Gemma New’s Welcome Return to Seattle

A few weeks ago, Gemma New led the Seattle Symphony in an interestingly unusual program centered around Vaughan Williams’s Antarctic Symphony. The New Zealand-born conductor made an unexpected return visit this past week, when she agreed to take on another guest program in lieu of Elim Chan, who had been originally scheduled to make her debut with the orchestra but canceled owing to a family emergency.
New had just the week before stepped in for Marta Gardolińska at San Francisco Symphony — where, as in Seattle, she took on the program that had been announced, with no changes. That remarkable confirmation of New’s versatility and grace under pressure enhances her already impressive profile.
Thus New opened the first night of Seattle Symphony’s program (17 May) with a contemporary piece she had to learn under extra pressure: Unsuk Chin’s Subito con forza. The piece — so texture- and idea-rich that the term “concert opener” really doesn’t do it justice — was one of the many commissions around the (ill-fated) Beethoven anniversary year in 2020 for compositions reflecting in some way or other on the legacy of Beethoven.
Chin has described Beethoven as “the first consciously modern composer, in the sense that every piece asked for original solutions, even if this meant breaking through existing forms.” She adds: “What particularly appeals to me are the enormous contrasts: from volcanic eruptions to extreme serenity.” Subito con forza — meaning “suddenly, with power,” a phrase in the style of a Beethovenian musical indication such as “Allegro con brio” for the first movement of the Fifth Symphony — abounds in eruptions and contrasts. The opening gesture, for example, alludes to the Coriolan Overture and then explodes into a parallel but unfamiliar universe of chiming percussion and extended technique and quickly gutters into ghostly shiverings on the strings.
Seeming to explore untapped potential or multiple other directions Beethoven might have followed with his raw material, Chin’s approach differs in fascinating ways from Jörg Widmann’s Beethoven homage Con brio. New elicited a sense of the incandescent fire of Chin’s imagination, harnessed through the composer’s formidable orchestral technique.
It made for a wonderful companion piece to the second half of the program, the Symphony No. 1 by Beethoven himself. The audience was treated to an engrossingly fresh account that conjured a sense of the young composer bursting with ideas and the passion to stake his claim. New avoided the temptation to play up Beethoven as an eccentric flouting convention, which made his surprise moves in this work all the more effective, from the harmonic detour of the opening measures and the dam-rupturing energy of the extended coda in the first movement to the teasing, step-by-step presentation of the finale’s main theme.

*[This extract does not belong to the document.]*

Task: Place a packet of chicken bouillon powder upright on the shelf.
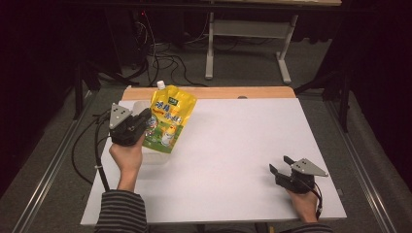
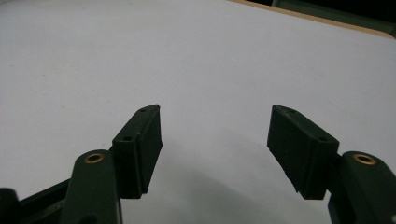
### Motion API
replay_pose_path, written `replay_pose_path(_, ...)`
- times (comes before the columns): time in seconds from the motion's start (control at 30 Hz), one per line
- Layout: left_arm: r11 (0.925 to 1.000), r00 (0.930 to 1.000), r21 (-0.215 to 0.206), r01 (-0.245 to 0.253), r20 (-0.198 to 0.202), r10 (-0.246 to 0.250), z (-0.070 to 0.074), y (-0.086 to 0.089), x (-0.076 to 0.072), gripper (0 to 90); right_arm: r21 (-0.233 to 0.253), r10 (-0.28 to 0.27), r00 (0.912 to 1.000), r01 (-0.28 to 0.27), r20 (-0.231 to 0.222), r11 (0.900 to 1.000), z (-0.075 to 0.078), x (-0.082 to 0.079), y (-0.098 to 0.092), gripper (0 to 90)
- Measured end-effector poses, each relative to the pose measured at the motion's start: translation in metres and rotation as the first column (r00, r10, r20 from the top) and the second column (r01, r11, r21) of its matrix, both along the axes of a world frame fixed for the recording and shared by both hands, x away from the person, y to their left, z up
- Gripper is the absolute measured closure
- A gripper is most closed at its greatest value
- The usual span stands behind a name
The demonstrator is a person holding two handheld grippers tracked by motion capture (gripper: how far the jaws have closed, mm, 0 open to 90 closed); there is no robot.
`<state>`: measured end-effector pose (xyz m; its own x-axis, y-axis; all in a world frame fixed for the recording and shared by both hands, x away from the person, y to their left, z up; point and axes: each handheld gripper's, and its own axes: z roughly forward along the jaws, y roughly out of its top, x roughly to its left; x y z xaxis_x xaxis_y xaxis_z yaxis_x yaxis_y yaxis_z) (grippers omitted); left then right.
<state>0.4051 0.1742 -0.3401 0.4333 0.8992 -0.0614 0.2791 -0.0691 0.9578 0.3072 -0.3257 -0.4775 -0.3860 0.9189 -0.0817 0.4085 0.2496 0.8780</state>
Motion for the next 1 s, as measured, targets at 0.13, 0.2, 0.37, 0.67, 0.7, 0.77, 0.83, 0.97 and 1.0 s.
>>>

The conductor’s style of sweeping, balletic gestures signaled the mellifluous, fully layered sound she elicited from the orchestra, with careful attention to dynamics and inner lines, but nothing over-polite or smoothed over. New was particularly sympathetic to the wit and humor of Beethoven’s First and — abetted by the Benaroya Hall acoustic — emphasized a somewhat brighter sonority overall, with Alexander White’s trumpet part always clearly discernible. She aligned the double basses in a curious configuration on stage left, divided into two subsections stretching to the wall. I couldn’t quite notice a difference in the sound, but I assume it supported a particular balance she was looking for. New left a vivid impression of having something to say with this familiar rep, and I’m eager to hear more Beethoven from her.

The program also offered an account of the Samuel Barber Violin Concerto featuring Jame Ehnes, one of the piece’s most eloquent advocates today. Any chance to hear Ehnes is to be cherished, but this performance struck me as particularly special, with the violinist adding a darker perspective to the work than I’ve heard before. The unwavering technique and consistently beautiful phrasing were there, but Ehnes touched on a more tragic than consoling aspect to Barber’s long-limbed lyricism.
Oboist Ben Hausmann — who also deserves kudos for his significant role in the Beethoven symphony — set the tone for the Andante with a solo of heartrending sincerity, while Ehnes countered with a melody of his own that seemed to have been generated in the moment. The Andante also allowed him to display the full richness of his 1715 “Marsick” Stradivari’s lower range. The frenzied virtuosity of the brief, perpetual-motion finale takes a drastically different turn from the preceding movements but felt like a necessary counterpart to so much lyrical effusion. New gave the orchestra a good deal of leeway, which, aside from a few issues of balance, encouraged an especially engaging rapport with the soloist.
Ehnes offered a substantial encore with his account of Eugène Ysaÿe’s single-movement Sonata No. 3 in D minor for solo violin, matching passion with flawless technique for this music clearly close to his heart.